:: Required action ::
What lines of the material below include the string "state"? Copy all of them.
Dataset content: Begin
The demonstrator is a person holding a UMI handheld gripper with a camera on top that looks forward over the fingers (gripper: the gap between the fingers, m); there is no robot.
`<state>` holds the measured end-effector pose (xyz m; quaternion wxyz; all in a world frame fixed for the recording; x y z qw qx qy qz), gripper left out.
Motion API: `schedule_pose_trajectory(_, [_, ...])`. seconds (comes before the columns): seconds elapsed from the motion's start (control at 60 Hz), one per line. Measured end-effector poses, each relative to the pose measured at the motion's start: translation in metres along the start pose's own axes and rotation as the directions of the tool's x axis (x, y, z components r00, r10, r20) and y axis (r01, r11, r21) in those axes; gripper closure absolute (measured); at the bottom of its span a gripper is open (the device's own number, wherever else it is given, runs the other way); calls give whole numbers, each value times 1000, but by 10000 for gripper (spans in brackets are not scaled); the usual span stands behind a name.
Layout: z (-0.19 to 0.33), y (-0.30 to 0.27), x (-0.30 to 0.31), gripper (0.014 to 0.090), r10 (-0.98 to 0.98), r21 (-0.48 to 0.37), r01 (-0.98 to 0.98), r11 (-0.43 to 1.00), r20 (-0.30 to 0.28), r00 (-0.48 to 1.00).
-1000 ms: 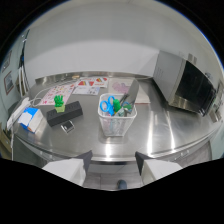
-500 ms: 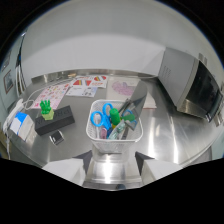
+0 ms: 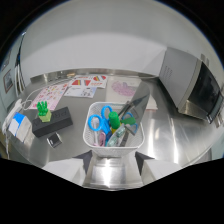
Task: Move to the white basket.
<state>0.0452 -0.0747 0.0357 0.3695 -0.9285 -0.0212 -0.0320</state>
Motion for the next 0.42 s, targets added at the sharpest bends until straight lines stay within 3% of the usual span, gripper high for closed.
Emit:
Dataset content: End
:: Exercise result ::
`<state>` holds the measured end-effector pose (xyz m; quaternion wxyz; all in a world frame fixed for the recording; x y z qw qx qy qz), gripper left out.
<state>0.0452 -0.0747 0.0357 0.3695 -0.9285 -0.0212 -0.0320</state>

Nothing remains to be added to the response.